Yamashita Tetsuo, Mori Yoshio, Miyazaki Naoyuki, Cheng R Holland, Yoshimura Masato, Unno Hideaki, Shima Ryoichi, Moriishi Kohji, Tsukihara Tomitake, Li Tian Cheng, Takeda Naokazu, Miyamura Tatsuo, Matsuura Yoshiharu
Department of Molecular Virology, Research Institute for Microbial Diseases, Osaka University, Osaka 565-0871, Japan.
Proc Natl Acad Sci U S A. 2009 Aug 4;106(31):12986-91. doi: 10.1073/pnas.0903699106. Epub 2009 Jul 20.

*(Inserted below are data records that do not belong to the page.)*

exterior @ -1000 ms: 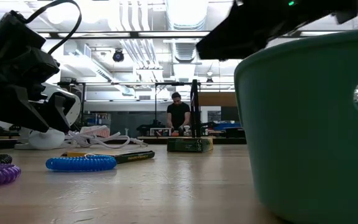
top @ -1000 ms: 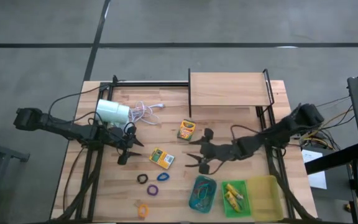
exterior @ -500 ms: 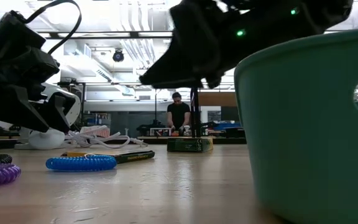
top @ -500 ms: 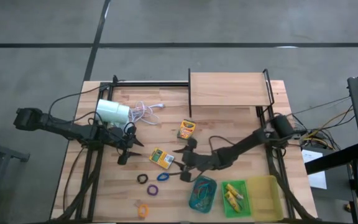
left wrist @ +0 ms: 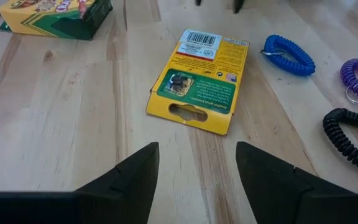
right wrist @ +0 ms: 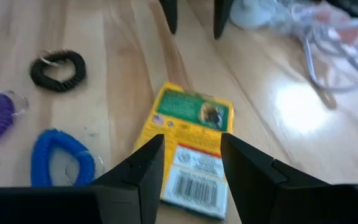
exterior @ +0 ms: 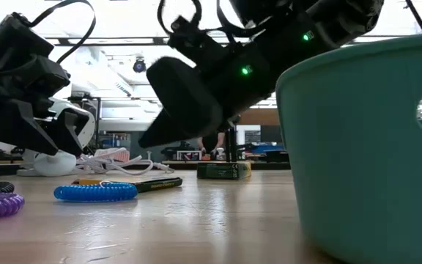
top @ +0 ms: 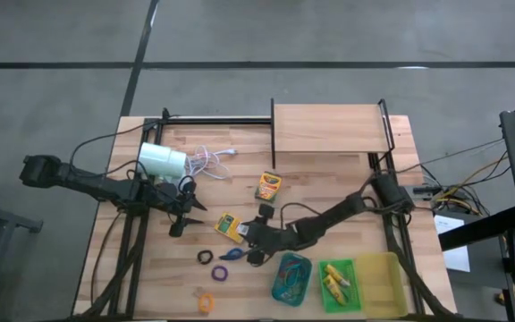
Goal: Pick & Place Office Desk Supplies
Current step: Put the crayon box into the green bin
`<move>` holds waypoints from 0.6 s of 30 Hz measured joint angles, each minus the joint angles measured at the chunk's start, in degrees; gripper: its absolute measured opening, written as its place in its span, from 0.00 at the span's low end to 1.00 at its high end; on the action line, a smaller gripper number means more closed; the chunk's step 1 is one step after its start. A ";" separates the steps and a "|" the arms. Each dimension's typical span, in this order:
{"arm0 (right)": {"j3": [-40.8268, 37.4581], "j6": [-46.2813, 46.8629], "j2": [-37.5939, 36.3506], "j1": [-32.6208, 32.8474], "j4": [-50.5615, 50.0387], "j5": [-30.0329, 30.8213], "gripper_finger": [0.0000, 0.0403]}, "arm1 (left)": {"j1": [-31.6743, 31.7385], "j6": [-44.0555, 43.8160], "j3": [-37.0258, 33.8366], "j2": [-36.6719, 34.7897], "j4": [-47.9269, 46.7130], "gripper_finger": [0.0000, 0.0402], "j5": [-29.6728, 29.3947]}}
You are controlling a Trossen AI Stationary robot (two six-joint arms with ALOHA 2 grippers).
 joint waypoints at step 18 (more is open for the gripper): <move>-0.70 5.45 -0.76 -0.02 -0.36 -0.02 0.36 | 0.00 0.04 -0.04 0.25 -0.19 0.54 0.00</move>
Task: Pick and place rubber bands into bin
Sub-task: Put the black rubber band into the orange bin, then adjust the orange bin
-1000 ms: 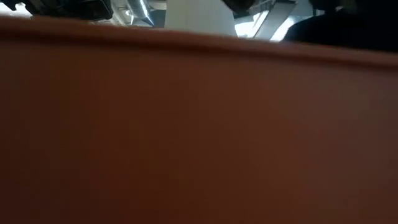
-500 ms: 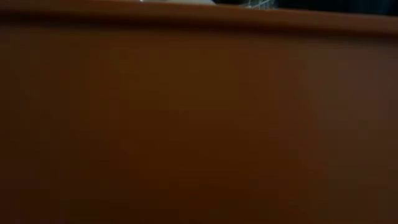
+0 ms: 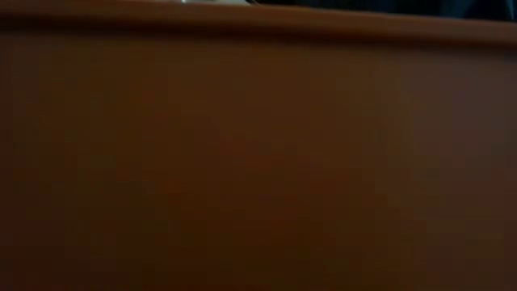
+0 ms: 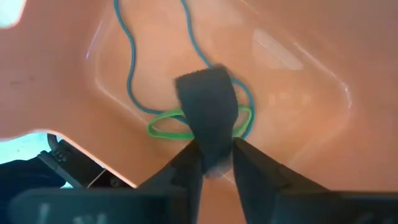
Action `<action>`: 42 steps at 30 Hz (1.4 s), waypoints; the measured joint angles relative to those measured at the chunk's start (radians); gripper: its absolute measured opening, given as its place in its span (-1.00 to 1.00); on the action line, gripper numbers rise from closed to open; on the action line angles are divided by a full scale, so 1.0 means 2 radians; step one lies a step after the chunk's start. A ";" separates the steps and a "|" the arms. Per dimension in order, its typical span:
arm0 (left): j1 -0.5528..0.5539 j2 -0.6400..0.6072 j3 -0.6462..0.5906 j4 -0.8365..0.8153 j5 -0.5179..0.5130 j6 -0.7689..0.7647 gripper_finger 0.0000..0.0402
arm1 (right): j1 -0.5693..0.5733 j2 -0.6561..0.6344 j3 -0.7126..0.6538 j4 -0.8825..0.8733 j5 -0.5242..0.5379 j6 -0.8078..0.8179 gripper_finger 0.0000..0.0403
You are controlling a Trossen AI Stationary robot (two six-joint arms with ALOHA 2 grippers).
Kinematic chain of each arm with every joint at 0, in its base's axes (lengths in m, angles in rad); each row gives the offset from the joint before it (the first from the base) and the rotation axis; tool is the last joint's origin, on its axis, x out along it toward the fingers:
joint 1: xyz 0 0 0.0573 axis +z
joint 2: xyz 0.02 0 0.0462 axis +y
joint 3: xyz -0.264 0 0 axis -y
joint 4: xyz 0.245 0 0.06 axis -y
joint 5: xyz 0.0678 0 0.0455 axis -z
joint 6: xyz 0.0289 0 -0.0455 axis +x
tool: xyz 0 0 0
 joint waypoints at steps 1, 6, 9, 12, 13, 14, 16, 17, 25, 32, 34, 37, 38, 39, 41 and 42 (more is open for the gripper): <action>0.000 0.000 0.000 0.000 0.000 0.000 -0.99 | 0.000 0.000 0.000 0.000 0.000 0.000 -0.46; 0.000 0.000 0.000 0.000 0.000 0.000 -0.99 | 0.000 0.000 0.000 -0.009 0.009 -0.001 -0.26; 0.000 0.000 0.000 0.000 0.000 0.000 -0.99 | -0.001 0.000 0.000 -0.010 0.019 -0.003 -0.18; 0.000 0.000 0.000 0.000 0.000 0.000 -0.99 | -0.004 0.000 0.000 0.004 0.039 -0.003 -0.15; 0.000 0.000 0.000 0.000 0.000 0.000 -0.99 | -0.007 0.000 0.000 0.014 0.048 -0.003 -0.15; 0.000 0.000 0.000 0.000 0.000 0.000 -0.99 | -0.009 0.000 0.000 0.027 0.057 -0.003 -0.15; 0.000 0.000 0.000 0.000 -0.001 0.000 -0.99 | -0.014 0.000 0.000 0.054 0.081 -0.013 -0.14; 0.000 0.000 0.000 0.000 -0.001 0.000 -0.99 | -0.017 0.000 0.000 0.067 0.095 -0.016 -0.14; 0.000 0.000 0.000 0.000 0.000 0.000 -0.99 | -0.036 -0.001 0.000 0.118 0.136 -0.016 -0.25; -0.011 0.000 0.000 0.000 0.000 0.000 -0.99 | -0.041 -0.001 0.000 0.120 0.167 -0.017 -0.40; -0.014 0.000 0.000 0.000 0.000 0.000 -0.99 | -0.042 -0.001 0.000 0.120 0.177 -0.017 -0.44; -0.016 0.000 0.000 0.000 0.000 0.000 -0.99 | -0.045 -0.001 0.000 0.120 0.195 -0.015 -0.49; -0.017 0.000 0.000 0.000 0.000 0.000 -0.99 | -0.046 -0.001 0.000 0.120 0.195 -0.015 -0.51; -0.018 0.000 0.000 0.000 0.000 0.000 -0.99 | -0.047 -0.001 0.000 0.120 0.195 -0.016 -0.52; -0.019 0.000 0.000 0.000 0.000 0.000 -0.99 | -0.048 -0.001 0.000 0.120 0.195 -0.015 -0.54; -0.019 0.000 0.000 0.000 0.000 0.000 -0.99 | -0.048 -0.001 0.000 0.120 0.193 -0.016 -0.54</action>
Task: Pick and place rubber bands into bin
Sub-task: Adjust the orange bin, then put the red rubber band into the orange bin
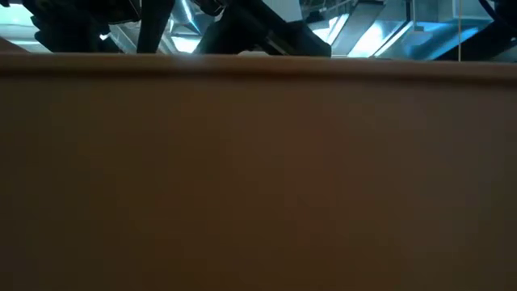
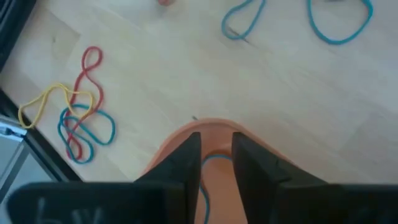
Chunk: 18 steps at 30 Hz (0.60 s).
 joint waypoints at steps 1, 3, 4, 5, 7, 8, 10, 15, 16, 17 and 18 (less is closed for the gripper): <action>0.000 0.000 0.000 0.000 0.000 0.000 -0.99 | 0.000 0.000 0.000 0.000 -0.005 -0.006 -0.55; 0.000 0.000 0.000 0.000 0.000 0.000 -0.99 | 0.000 -0.001 0.000 -0.002 -0.021 -0.013 -0.55; 0.000 0.000 0.000 0.000 0.000 0.000 -0.99 | 0.000 -0.002 0.000 -0.005 -0.025 -0.017 -0.55; 0.000 0.000 0.000 0.000 0.000 0.000 -0.99 | 0.000 -0.006 0.000 -0.006 -0.028 -0.025 -0.55; 0.000 0.000 0.000 0.000 0.000 0.000 -0.99 | 0.001 -0.019 0.000 -0.017 -0.029 -0.037 -0.55; 0.000 0.000 0.000 0.000 0.000 0.000 -0.99 | 0.001 -0.027 0.000 -0.022 -0.028 -0.041 -0.55; 0.000 0.000 0.000 0.000 -0.001 0.000 -0.99 | 0.000 -0.043 0.000 -0.046 -0.028 -0.054 -0.55; 0.000 0.000 0.000 0.000 -0.002 0.000 -0.99 | 0.001 -0.076 0.000 -0.143 -0.028 -0.104 -0.59; 0.000 0.000 0.000 0.000 -0.006 0.000 -0.99 | 0.001 -0.081 0.000 -0.171 -0.025 -0.106 -0.63; 0.000 0.000 0.000 0.000 -0.009 0.000 -0.99 | 0.002 -0.086 0.000 -0.201 -0.020 -0.107 -0.70; 0.000 0.000 0.000 0.000 -0.012 -0.001 -0.99 | 0.003 -0.088 0.000 -0.231 -0.013 -0.114 -0.77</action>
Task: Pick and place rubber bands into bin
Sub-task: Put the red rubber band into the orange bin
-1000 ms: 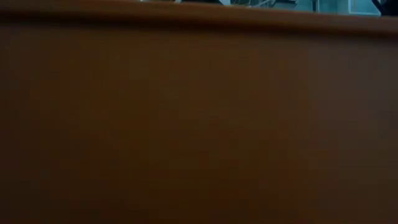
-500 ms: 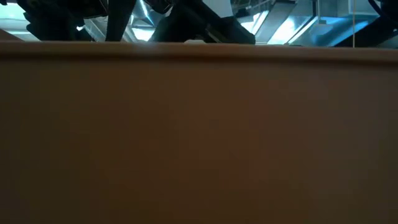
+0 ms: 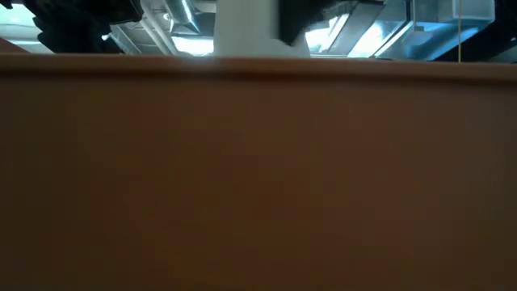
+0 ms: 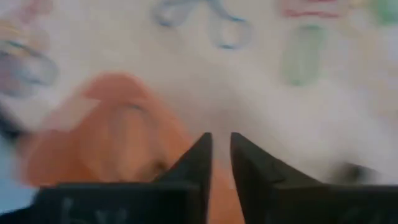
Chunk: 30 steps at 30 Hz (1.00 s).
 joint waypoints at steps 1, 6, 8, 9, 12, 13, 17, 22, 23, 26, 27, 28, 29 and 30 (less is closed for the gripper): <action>0.000 0.000 0.000 0.000 -0.003 0.000 -0.99 | 0.001 0.000 0.000 -0.029 0.004 -0.004 -0.86; 0.002 0.000 0.000 0.001 -0.018 -0.018 -0.99 | 0.000 -0.017 -0.028 -0.052 0.010 -0.072 -0.97; 0.005 0.000 0.000 0.002 -0.020 -0.027 -0.99 | -0.002 -0.034 -0.063 -0.043 0.014 -0.095 -0.98; 0.007 0.000 0.000 0.002 -0.023 -0.031 -0.99 | -0.004 -0.044 -0.086 -0.041 0.015 -0.101 -0.98; 0.012 0.000 0.000 0.002 -0.029 -0.042 -0.99 | -0.010 -0.094 -0.185 -0.003 0.014 -0.120 -0.99; 0.014 0.000 0.000 0.003 -0.031 -0.045 -0.99 | -0.012 -0.118 -0.225 0.029 0.012 -0.129 -0.99; 0.025 0.000 0.000 0.004 -0.045 -0.068 -0.99 | -0.023 -0.232 -0.409 0.184 -0.015 -0.160 -0.99; 0.040 0.000 0.000 0.010 -0.067 -0.088 -0.99 | -0.037 -0.371 -0.620 0.375 -0.068 -0.196 -0.99; 0.042 0.000 0.000 0.016 -0.073 -0.083 -0.99 | -0.040 -0.399 -0.659 0.407 -0.079 -0.201 -0.99; 0.051 0.000 0.000 0.029 -0.095 -0.079 -0.97 | -0.050 -0.468 -0.754 0.478 -0.109 -0.223 -0.99; 0.055 0.000 0.000 0.031 -0.101 -0.085 -0.96 | -0.054 -0.490 -0.781 0.499 -0.116 -0.227 -0.99; 0.061 0.000 0.000 0.032 -0.105 -0.096 -0.93 | -0.059 -0.511 -0.806 0.516 -0.124 -0.230 -0.99; 0.066 0.000 0.000 0.032 -0.106 -0.107 -0.90 | -0.064 -0.531 -0.829 0.528 -0.132 -0.235 -0.99; 0.072 0.000 0.000 0.032 -0.106 -0.116 -0.87 | -0.070 -0.548 -0.850 0.540 -0.142 -0.239 -1.00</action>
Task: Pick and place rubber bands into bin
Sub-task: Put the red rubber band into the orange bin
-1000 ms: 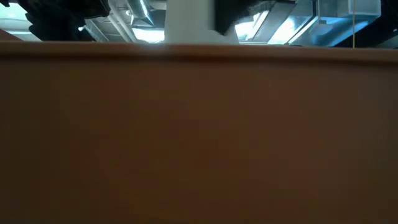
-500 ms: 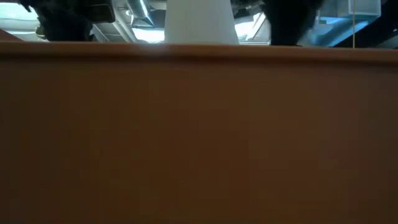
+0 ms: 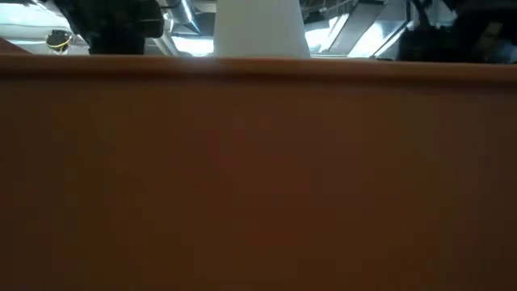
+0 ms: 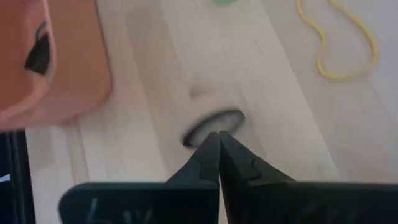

Hepatitis E virus (HEV) is a causative agent of acute hepatitis. The crystal structure of HEV-like particles (HEV-LP) consisting of capsid protein was determined at 3.5-A resolution. The capsid protein exhibited a quite different folding at the protruding and middle domains from the members of the families of Caliciviridae and Tombusviridae, while the shell domain shared the common folding. Tyr-288 at the 5-fold axis plays key roles in the assembly of HEV-LP, and aromatic amino acid residues are well conserved among the structurally related viruses. Mutational analyses indicated that the protruding domain is involved in the binding to the cells susceptive to HEV infection and has some neutralization epitopes. These structural and biological findings are important for understanding the molecular mechanisms of assembly and entry of HEV and also provide clues in the development of preventive and prophylactic measures for hepatitis E.
戊型肝炎病毒(HEV)是急性肝炎的病原体。由衣壳蛋白组成的戊型肝炎病毒样颗粒(HEV-LP)的晶体结构在3.5埃分辨率下被确定。衣壳蛋白在突出结构域和中间结构域的折叠方式与杯状病毒科和番茄丛矮病毒科成员有很大不同,而外壳结构域具有共同的折叠方式。位于五重轴上的Tyr-288在HEV-LP的组装中起关键作用,并且芳香族氨基酸残基在结构相关病毒中高度保守。突变分析表明,突出结构域参与与易受HEV感染的细胞的结合,并具有一些中和表位。这些结构和生物学发现对于理解HEV的组装和进入的分子机制很重要,也为戊型肝炎预防和预防措施的开发提供了线索。